Ever wanted to try making your own jewellery or felt purse?

Nest run regular workshops and CrAfternoons where you can meet like-minded creatives and learn new skills.

We aim to be as environmentally friendly as possible, therefore all materials and fabric used in our workshop come from donations that have been diverted from landfill.

Once a month we also run a Frenchic paint clinic where you can drop in for advice on how to paint and upcycle furniture.

Crafty Café

If you’re looking to build connections within Blairgowrie, every Monday we hold our crafter’s social “Crafty Cafe” from 10.30 am – 12.30 pm.

It’s a chance to connect with a craft group and work on your latest project over some company and a cup of tea.

We also have a Woolly Makers group that runs every Wednesday. See our Events page for details.

Community Craft Room

Our Community Craft Room is open to any group or individual looking to escape the kitchen table.

Each Wednesday we have Community Crafting in our downstairs Craft Room providing space and materials for local community groups to create items they need to help fundraise or promote their work.

All last month various members of the Blairgowrie community worked together to create selfie frames and crowns for the Jubilee celebrations in the Wellmeadow. We also made banners for some of the groups that took part in the Jubilee Parade.

If your group needs to make something for an event or to promote your group, then you can use our space. Just get in touch to book it for free and you can then invite the community to come and help!

Sell Your Art

We are passionate about supporting local makers and being able to show the wealth of talent there is in the local area.

Our gift shop area sells a wide range of items made by our studio residents and local creatives. We are currently supporting over 40 makers by providing space for them to sell to our local community and visitors to Blairgowrie.

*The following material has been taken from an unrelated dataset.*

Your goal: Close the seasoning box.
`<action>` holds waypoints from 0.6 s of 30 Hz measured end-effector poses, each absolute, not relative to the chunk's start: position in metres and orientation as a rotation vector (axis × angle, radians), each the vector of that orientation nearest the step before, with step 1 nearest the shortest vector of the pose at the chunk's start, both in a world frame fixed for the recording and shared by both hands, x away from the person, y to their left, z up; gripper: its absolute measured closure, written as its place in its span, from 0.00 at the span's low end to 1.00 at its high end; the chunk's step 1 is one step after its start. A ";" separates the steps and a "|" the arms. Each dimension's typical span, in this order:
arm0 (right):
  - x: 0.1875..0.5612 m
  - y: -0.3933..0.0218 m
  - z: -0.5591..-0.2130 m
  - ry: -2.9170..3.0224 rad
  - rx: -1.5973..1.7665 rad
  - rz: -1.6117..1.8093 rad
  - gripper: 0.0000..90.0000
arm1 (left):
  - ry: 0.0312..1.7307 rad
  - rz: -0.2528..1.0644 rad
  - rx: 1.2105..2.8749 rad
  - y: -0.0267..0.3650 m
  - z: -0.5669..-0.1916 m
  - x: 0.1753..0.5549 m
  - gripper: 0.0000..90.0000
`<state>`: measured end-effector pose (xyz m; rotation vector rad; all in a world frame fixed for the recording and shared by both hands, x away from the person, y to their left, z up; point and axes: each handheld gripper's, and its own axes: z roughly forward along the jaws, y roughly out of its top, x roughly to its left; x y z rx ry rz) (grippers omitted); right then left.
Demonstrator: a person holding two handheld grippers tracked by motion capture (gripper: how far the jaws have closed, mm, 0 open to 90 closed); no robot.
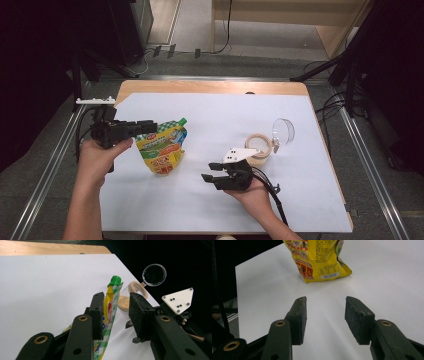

Nest is open to the public Tuesday to Saturday from 10am to 2pm. We hope you’ll take time out of the hustle and bustle of your daily schedule to join us at a workshop or event and discover the healing benefits of craft. Plus, it’s really good fun!

Whether you decide to join in a workshop or get ideas for a new hobby, craft can bring light and calm to the dark months. And who knows, by spring you might have a completed project to show off!